Our CPU-only architecture from the Sequel IIe platform, however, could only take us so far, so we began to explore accelerator technologies such as GPU and FPGA. Our engineering team quickly decided to develop on GPU due to the speed with which we could develop and deploy a solution for our new platform. By using advanced GPUs from NVIDIA, our team began moving workloads to GPU, starting with the GPU polish step, which had consumed over 80% of the CPU time on the Sequel IIe system. Polishing uses a hidden Markov model, for which NVIDIA GPUs are well suited, by being able to keep hot data in shared memory when filling out dynamic programming matrices. By itself, moving this step to GPU enabled a commercially viable product, but our team was able to move additional compute steps to GPU, and was ultimately able to deliver an implementation of CCS that could complete its task in 2.5 hours, generating considerable headroom for us to do even more with the newly available onboard compute afforded by adding GPU.
With the extra headroom, we then looked at ways to increase yield and accuracy through software and deep learning.

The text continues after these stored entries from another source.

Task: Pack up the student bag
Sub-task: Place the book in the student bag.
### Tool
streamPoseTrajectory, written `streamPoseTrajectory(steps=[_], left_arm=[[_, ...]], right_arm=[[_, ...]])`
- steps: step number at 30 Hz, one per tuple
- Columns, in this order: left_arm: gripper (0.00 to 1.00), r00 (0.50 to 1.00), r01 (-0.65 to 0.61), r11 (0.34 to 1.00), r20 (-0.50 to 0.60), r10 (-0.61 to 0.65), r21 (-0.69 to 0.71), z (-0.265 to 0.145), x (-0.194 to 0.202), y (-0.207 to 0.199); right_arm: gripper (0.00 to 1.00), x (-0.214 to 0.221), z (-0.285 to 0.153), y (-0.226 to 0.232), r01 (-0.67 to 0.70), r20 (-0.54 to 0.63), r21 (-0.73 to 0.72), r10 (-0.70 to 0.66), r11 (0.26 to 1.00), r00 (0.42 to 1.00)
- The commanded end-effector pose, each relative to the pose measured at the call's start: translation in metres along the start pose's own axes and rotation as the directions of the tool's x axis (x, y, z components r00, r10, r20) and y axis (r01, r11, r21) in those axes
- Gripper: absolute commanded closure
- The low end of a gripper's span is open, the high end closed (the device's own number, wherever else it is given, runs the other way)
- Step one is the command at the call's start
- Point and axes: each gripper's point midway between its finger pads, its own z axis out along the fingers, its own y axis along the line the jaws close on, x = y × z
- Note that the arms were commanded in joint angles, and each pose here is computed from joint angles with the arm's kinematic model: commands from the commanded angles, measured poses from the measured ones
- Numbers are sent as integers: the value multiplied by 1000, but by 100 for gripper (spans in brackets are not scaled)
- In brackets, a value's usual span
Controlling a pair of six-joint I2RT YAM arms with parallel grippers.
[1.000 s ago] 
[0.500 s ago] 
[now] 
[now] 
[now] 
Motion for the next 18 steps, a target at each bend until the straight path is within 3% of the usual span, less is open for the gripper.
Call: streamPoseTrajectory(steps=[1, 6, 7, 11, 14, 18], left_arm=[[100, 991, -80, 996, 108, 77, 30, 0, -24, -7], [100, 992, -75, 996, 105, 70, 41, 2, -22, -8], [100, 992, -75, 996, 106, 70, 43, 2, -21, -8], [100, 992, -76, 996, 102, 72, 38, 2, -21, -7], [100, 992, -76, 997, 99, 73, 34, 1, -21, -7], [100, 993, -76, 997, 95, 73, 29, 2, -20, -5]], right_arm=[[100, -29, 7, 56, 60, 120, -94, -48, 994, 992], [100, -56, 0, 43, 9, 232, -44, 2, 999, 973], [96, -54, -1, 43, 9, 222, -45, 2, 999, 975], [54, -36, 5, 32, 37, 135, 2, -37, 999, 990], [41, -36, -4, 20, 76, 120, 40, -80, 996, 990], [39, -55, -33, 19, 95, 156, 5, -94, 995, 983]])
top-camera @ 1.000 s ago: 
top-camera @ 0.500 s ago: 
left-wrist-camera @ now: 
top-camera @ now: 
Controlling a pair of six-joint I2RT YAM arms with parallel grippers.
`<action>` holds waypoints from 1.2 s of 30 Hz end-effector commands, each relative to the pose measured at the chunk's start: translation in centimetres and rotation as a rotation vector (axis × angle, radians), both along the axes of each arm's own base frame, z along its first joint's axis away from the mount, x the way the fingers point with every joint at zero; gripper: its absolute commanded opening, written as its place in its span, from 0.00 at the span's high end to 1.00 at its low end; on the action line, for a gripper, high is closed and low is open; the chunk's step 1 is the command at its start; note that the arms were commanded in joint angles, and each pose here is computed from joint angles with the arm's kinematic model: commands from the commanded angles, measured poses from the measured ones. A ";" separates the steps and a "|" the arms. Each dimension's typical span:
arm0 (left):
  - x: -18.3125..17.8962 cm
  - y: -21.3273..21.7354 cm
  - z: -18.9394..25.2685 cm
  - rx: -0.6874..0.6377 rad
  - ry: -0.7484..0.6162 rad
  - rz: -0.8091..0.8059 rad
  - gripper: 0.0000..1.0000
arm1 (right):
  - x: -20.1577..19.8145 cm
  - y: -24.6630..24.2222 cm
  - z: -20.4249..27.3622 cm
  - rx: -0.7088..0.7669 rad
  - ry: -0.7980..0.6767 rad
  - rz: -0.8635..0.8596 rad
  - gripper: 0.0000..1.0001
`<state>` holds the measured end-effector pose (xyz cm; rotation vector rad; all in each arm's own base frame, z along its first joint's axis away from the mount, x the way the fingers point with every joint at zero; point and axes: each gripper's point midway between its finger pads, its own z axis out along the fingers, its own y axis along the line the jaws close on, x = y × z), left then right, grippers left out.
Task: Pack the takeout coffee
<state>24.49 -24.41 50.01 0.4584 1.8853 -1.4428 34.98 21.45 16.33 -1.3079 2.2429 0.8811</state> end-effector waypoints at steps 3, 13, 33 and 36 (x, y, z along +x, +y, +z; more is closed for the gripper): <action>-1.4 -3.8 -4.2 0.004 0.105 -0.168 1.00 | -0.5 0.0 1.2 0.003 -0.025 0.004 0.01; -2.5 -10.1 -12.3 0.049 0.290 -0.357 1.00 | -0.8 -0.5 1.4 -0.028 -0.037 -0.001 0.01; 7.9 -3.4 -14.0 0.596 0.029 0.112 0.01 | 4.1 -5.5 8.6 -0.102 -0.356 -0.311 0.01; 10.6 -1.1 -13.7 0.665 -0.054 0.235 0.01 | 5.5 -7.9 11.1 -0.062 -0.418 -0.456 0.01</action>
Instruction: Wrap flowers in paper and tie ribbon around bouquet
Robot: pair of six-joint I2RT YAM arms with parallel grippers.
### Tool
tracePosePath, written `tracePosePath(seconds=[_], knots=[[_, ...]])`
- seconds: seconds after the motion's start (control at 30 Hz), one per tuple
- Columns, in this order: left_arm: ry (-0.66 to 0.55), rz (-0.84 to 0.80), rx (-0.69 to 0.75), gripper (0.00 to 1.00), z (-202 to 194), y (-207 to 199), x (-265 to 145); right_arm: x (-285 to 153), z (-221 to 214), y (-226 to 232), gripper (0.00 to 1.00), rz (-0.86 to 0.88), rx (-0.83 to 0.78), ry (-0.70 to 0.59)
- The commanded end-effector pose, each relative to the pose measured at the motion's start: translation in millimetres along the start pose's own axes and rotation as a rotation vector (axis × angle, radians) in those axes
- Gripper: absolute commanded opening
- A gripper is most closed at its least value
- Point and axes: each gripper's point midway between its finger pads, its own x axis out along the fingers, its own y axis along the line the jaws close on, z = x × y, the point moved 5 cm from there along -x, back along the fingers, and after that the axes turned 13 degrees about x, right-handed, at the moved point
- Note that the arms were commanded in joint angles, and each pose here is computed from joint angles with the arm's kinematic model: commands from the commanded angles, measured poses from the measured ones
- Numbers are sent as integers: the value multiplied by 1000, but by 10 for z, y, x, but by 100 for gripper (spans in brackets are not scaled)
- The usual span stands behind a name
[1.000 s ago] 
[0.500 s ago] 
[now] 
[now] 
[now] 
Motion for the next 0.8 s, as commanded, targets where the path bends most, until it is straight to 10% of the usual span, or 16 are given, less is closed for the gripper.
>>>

DeepConsensus is a deep-learning algorithm published by Google Health in 2021 that takes subreads from PacBio instruments and partitions them into tensor objects that are fed into an encoder-only transformer to produce a model that outputs polished segments that are stitched into polished reads. These polished reads are more accurate than subreads and HiFi reads without DeepConsensus. The original work is compute-intensive and requires storing raw read data; at the time of publication, it required 16,000 CPU hours to process a Sequel IIe SMRT Cell 8M and 500GB of data storage space to store raw read information. Assuming a 12x increase in data throughput from a putative new platform, this would have resulted in 192,000 CPU hours and 6TB of storage per SMRT Cell.
We are fortunate to have established a fantastic collaboration with Google Health to investigate building DeepConsensus into our new platform, and using our compute headroom to deliver this capability to our customers.
Since publication, Google has made significant model improvements to speed up the time it takes to process data from the Sequel II and IIe systems, and our engineers have been able to build on that work and optimize its implementation on NVIDIA GPUs. We have also given Google access to early data from the new platform to re-train their model, and the result is an amazing outcome for PacBio customers.
Adding DeepConsensus extended the time to process each SMRT Cell on our new platform, ultimately landing around 5.5 hours per SMRT Cell, per GPU. Being able to achieve higher accuracy using DeepConsensus now allows us to deliver accurate HiFi reads to customers in a shorter amount of time; whereas the Sequel IIe has a standard sequencing time of 30 hours, for our new platform, we can now reduce that to 24 hours.
The result is the Revio system, and we’re so excited to get this into our customers’ hands! In addition to our development teams and our collaborations with Google Health and NVIDIA, we’re proud of the work we’ve done to implement DeepConsensus on NVIDIA GPUs in Revio.